(Action item):
Each line of the records is to be returned verbatim, with the images omitted.

** Supplied information follows **

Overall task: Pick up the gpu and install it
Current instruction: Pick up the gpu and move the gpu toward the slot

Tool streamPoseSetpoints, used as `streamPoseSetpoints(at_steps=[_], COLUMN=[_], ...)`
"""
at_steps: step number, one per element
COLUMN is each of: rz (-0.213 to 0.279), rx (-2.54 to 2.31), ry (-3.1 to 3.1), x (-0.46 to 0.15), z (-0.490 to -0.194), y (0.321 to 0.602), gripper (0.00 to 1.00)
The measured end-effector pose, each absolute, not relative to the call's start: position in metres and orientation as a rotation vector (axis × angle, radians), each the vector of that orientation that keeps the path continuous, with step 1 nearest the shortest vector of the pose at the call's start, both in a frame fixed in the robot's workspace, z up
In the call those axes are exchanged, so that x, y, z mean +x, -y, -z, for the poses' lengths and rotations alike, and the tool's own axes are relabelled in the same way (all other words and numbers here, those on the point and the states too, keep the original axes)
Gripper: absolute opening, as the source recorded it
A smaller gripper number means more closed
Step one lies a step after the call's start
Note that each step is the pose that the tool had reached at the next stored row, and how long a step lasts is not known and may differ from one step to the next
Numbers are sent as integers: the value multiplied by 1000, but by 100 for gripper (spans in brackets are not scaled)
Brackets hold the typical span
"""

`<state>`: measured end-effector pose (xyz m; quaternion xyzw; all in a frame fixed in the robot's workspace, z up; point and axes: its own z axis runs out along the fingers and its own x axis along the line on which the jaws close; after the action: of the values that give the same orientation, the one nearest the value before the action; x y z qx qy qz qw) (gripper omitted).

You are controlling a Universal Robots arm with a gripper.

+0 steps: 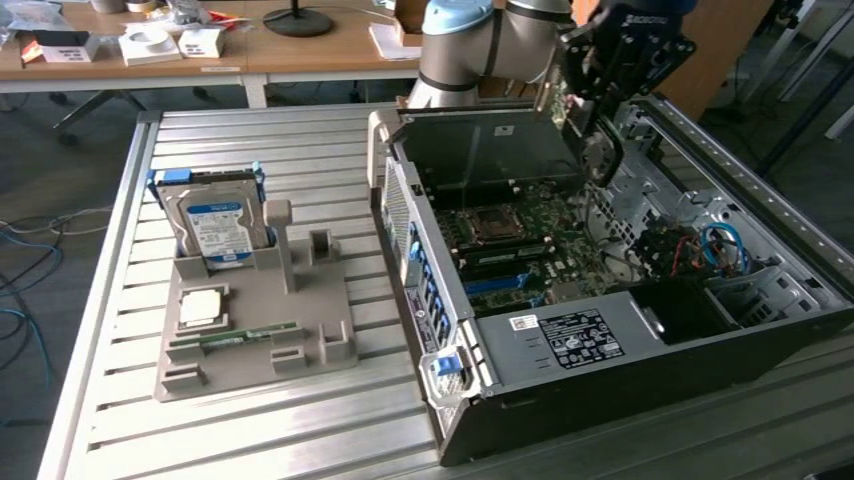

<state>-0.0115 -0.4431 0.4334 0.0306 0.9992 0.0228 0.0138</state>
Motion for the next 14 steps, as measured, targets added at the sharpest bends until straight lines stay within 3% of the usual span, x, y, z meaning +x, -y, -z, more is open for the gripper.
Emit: streamPoseSetpoints(at_steps=[14], rz=[-71], rx=[95], ry=[-3112], x=[9], z=[-433], y=[443], gripper=[26])
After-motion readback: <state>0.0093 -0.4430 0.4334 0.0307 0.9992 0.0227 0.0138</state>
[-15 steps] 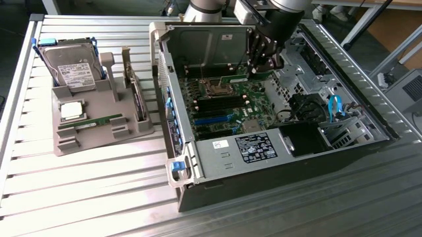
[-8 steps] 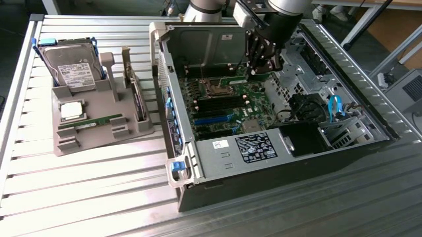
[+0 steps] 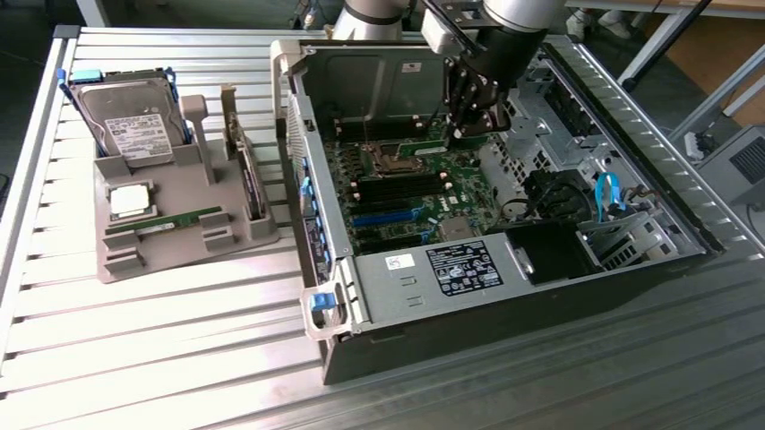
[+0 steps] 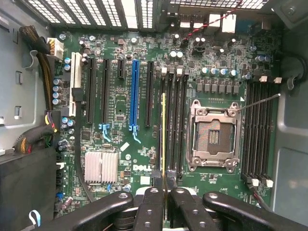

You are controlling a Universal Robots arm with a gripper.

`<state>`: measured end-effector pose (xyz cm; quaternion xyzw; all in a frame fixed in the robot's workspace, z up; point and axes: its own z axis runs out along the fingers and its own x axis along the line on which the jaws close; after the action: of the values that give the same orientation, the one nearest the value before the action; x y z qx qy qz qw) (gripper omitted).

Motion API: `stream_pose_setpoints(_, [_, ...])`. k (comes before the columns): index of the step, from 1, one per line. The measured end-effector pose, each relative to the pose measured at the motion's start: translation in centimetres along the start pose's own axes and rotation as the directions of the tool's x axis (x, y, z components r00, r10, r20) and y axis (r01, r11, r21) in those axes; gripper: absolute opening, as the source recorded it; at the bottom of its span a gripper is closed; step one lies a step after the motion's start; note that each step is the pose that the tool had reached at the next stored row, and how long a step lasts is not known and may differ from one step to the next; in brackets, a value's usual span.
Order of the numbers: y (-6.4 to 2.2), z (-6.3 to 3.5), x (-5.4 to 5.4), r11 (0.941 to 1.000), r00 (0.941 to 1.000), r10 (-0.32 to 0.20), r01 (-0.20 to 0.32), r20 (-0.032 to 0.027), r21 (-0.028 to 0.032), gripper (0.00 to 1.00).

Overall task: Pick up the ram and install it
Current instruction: 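Insert the ram into the slot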

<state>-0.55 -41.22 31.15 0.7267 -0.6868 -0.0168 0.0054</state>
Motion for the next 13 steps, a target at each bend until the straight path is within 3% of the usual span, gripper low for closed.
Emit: stream_pose_setpoints(13, [0.12, 0.45, 0.00, 1.0000, 1.0000, 0.000, 0.000, 0.0000, 0.0000, 0.11])
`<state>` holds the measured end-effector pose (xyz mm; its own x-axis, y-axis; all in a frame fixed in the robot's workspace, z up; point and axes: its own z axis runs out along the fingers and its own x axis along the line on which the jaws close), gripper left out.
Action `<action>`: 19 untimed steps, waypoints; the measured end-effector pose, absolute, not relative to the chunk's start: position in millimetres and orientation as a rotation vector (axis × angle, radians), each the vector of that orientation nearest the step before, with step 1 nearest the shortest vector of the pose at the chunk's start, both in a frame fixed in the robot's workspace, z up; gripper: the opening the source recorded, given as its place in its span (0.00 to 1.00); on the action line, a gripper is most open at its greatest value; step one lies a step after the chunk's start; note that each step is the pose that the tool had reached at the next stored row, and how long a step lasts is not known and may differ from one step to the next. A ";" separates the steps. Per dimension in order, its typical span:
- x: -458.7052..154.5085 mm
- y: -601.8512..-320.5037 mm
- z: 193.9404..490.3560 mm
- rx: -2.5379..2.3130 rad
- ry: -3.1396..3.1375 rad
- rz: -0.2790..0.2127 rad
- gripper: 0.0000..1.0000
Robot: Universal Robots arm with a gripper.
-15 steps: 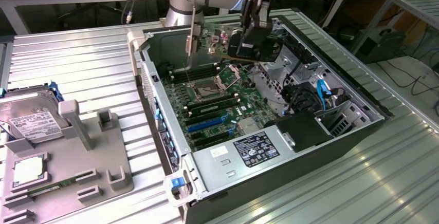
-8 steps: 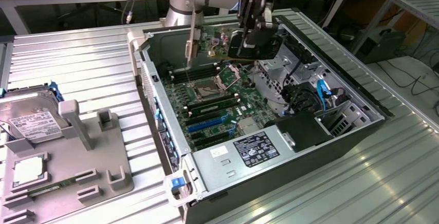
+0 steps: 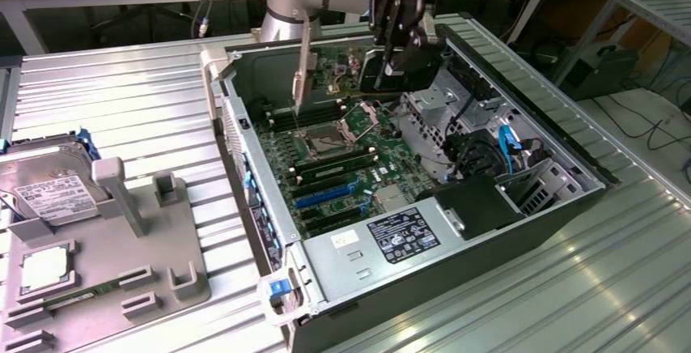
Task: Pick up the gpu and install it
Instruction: 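Insert the gpu into the slot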
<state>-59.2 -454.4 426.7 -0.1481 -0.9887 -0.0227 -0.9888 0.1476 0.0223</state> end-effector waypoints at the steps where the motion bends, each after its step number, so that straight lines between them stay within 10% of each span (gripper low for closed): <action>1: -59.1 -454.4 426.7 -2.075 2.356 0.050 0.28; 19: -58.2 -454.4 412.2 -2.202 2.240 0.049 0.28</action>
<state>-58.2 -454.4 412.2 -0.0177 -0.9996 -0.0223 -0.9996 0.0172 0.0223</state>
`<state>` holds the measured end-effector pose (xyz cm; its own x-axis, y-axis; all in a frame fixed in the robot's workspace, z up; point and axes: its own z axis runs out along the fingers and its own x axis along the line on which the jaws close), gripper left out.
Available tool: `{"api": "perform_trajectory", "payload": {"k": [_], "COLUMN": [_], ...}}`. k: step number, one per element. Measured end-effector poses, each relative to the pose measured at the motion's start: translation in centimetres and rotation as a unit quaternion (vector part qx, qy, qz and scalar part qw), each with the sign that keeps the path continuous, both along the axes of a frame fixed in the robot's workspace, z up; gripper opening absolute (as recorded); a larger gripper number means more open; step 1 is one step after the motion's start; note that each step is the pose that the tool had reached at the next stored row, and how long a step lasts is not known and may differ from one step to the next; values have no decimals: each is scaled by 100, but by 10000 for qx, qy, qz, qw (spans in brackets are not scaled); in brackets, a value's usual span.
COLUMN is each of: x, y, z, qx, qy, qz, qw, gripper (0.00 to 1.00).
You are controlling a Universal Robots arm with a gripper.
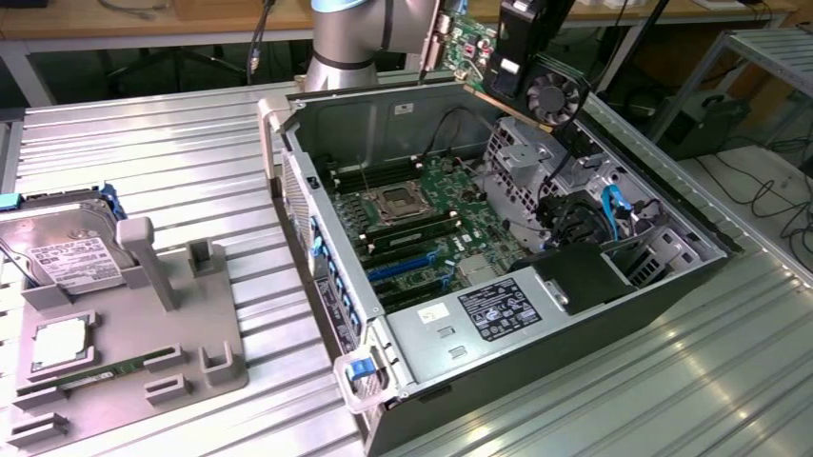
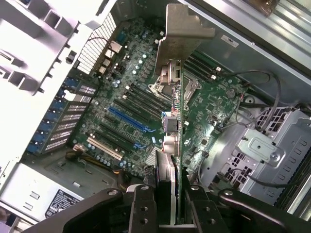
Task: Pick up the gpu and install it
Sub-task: 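Insert the gpu into the slot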
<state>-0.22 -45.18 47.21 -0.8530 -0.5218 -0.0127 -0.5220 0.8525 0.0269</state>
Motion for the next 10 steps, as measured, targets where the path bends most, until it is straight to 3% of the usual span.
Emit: {"api": "perform_trajectory", "payload": {"k": [10], "x": [0], "y": [0], "z": [0], "qx": [0], "qy": [0], "qz": [238], "qw": [9997], "gripper": [28]}}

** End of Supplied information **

(Exercise output):
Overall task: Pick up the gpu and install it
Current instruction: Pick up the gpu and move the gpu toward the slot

Tool streamPoseSetpoints, used as `streamPoseSetpoints(at_steps=[_], COLUMN=[_], ...)`
"""
at_steps: step number, one per element
COLUMN is each of: rz (-0.213 to 0.279), rx (-2.54 to 2.31), ry (-3.1 to 3.1), x (-0.46 to 0.15), z (-0.490 to -0.194), y (0.321 to 0.602), gripper (0.00 to 1.00)
The measured end-effector pose, each absolute, not relative to the call's start: position in metres and orientation as a rotation vector (axis × angle, radians), each the vector of that orientation that keeps the path continuous, with step 1 nearest the shortest vector of the pose at the call's start, both in a frame fixed in the robot's workspace, z up
In the call those axes are exchanged, so that x, y, z mean +x, -y, -z, for the poses' lengths and rotations alike, and the tool's own axes are relabelled in the same way (all other words and numbers here, those on the point and the states too, keep the original axes)
Gripper: absolute opening, as the source recorded it
A smaller gripper number means more closed
Step one lies a step after the call's start
Note that each step is the pose that the tool had reached at the next stored row, and how long a step lasts is not known and may differ from one step to the next
Numbers are sent as integers: the value multiplied by 1000, but by 100 for gripper (spans in brackets are not scaled)
Brackets hold the typical span
"""

`<state>`: measured end-effector pose (xyz m; quaternion xyzw; all in a frame fixed in the robot's workspace, z up; point and axes: its own z axis runs out along the fingers and its own x axis along the line on which the jaws close; after the action: of the values that give the same orientation, the one nearest the value before the action; x y z qx qy qz qw) (gripper omitted).

You are controlling a Universal Robots arm with a gripper.

+0 steps: 

<state>-0.0115 -0.4431 0.4334 0.0306 0.9992 0.0228 0.0138</state>
Motion for the next 14 steps, as measured, targets added at the sharpest bends until straight lines stay within 3% of the usual span, x, y, z meaning +x, -y, -z, more is open for the gripper.
Emit: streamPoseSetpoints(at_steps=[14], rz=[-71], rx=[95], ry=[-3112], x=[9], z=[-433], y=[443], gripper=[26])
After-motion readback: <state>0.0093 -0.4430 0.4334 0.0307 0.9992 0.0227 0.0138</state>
[-15 steps] 
[-8 steps] 
[+0 steps] 
[+0 steps] 

You are controlling a Universal Robots arm with a gripper.

`<state>`: measured end-effector pose (xyz cm; quaternion xyzw; all in a frame fixed in the robot's workspace, z up; point and axes: its own z axis runs out along the fingers and its own x axis along the line on which the jaws close; after the action: of the values that give the same orientation, the one nearest the value before the action; x y z qx qy qz qw) (gripper omitted).

Motion API: `stream_pose_setpoints(_, [_, ...])`. k (comes before the columns): index of the step, from 1, one per line. The measured end-effector pose, each relative to the pose measured at the motion's start: translation in centimetres along the start pose's own axes and rotation as the directions of the tool's x axis (x, y, z components r00, r10, r20) and y axis (r01, r11, r21) in those axes; gripper: absolute opening, as the source recorded it; at the bottom of its span a gripper is closed; step one lies a step after the motion's start; note that each step is the pose that the tool had reached at the next stored row, and how long a step lasts is not known and may differ from one step to the next; in brackets, a value's usual span.
Order of the numbers: y (-6.4 to 2.2), z (-6.3 to 3.5), x (-5.4 to 5.4), r11 (0.941 to 1.000), r00 (0.941 to 1.000), r10 (-0.32 to 0.20), r01 (-0.20 to 0.32), r20 (-0.032 to 0.027), r21 (-0.028 to 0.032), gripper (0.00 to 1.00).

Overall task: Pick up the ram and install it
Current instruction: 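Insert the ram into the slot
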
<state>-0.55 -41.22 31.15 0.7267 -0.6868 -0.0168 0.0054</state>
Motion for the next 13 steps, a target at each bend until the straight path is within 3% of the usual span, gripper low for closed.
Emit: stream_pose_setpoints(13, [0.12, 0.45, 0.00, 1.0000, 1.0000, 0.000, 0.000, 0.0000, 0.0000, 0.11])
`<state>` holds the measured end-effector pose (xyz mm; its own x-axis, y-axis; all in a frame fixed in the robot's workspace, z up; point and axes: its own z axis runs out along the fingers and its own x axis along the line on which the jaws close), gripper left out.
Action `<action>`: 19 untimed steps, waypoints; the measured end-effector pose, absolute, not relative to the chunk's start: position in millimetres and orientation as a rotation vector (axis × angle, radians), each the vector of that orientation nearest the step before, with step 1 nearest the shortest vector of the pose at the chunk's start, both in a frame fixed in the robot's workspace, z up; gripper: the opening the source recorded, given as its place in its span (0.00 to 1.00); on the action line, a gripper is most open at its greatest value; step one lies a step after the chunk's start; note that each step is the pose that the tool had reached at the next stored row, and how long a step lasts is not known and may differ from one step to the next. A ";" separates the steps. Per dimension in order, its typical span:
- x: -458.7052..154.5085 mm
- y: -601.8512..-320.5037 mm
- z: 193.9404..490.3560 mm
- rx: -2.5379..2.3130 rad
- ry: -3.1396..3.1375 rad
- rz: -0.2790..0.2127 rad
- gripper: 0.0000..1.0000
Robot: Universal Robots arm with a gripper.
-15 steps: 
-8 steps: 
+0 steps: 
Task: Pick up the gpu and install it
Instruction: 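Insert the gpu into the slot
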<state>-59.2 -454.4 426.7 -0.1481 -0.9887 -0.0227 -0.9888 0.1476 0.0223</state> end-effector waypoints at the steps where the motion bends, each after its step number, so that straight lines between them stay within 10% of each span (gripper low for closed): <action>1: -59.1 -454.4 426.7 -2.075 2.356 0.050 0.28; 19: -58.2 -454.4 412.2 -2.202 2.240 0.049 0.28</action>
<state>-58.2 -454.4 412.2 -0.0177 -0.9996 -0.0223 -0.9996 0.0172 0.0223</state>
`<state>` holds the measured end-effector pose (xyz cm; its own x-axis, y-axis; all in a frame fixed in the robot's workspace, z up; point and axes: its own z axis runs out along the fingers and its own x axis along the line on which the jaws close), gripper left out.
Available tool: `{"api": "perform_trajectory", "payload": {"k": [_], "COLUMN": [_], ...}}`. k: step number, one per element. Measured end-effector poses, each relative to the pose measured at the motion's start: translation in centimetres and rotation as a unit quaternion (vector part qx, qy, qz and scalar part qw), each with the sign that keeps the path continuous, both along the axes of a frame fixed in the robot's workspace, z up; gripper opening absolute (as recorded); a larger gripper number means more open; step 1 is one step after the motion's start; note that each step is the pose that the tool had reached at the next stored row, and how long a step lasts is not known and may differ from one step to the next; values have no decimals: each is scaled by 100, but by 10000 for qx, qy, qz, qw (spans in brackets are not scaled); in brackets, a value's usual span.
COLUMN is each of: x, y, z, qx, qy, qz, qw, gripper (0.00 to 1.00).
You are controlling a Universal Robots arm with a gripper.
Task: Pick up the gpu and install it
Sub-task: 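Insert the gpu into the slot
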<state>-0.22 -45.18 47.21 -0.8530 -0.5218 -0.0127 -0.5220 0.8525 0.0269</state>
Motion for the next 10 steps, as measured, targets where the path bends most, until it is straight to 3% of the usual span.
Emit: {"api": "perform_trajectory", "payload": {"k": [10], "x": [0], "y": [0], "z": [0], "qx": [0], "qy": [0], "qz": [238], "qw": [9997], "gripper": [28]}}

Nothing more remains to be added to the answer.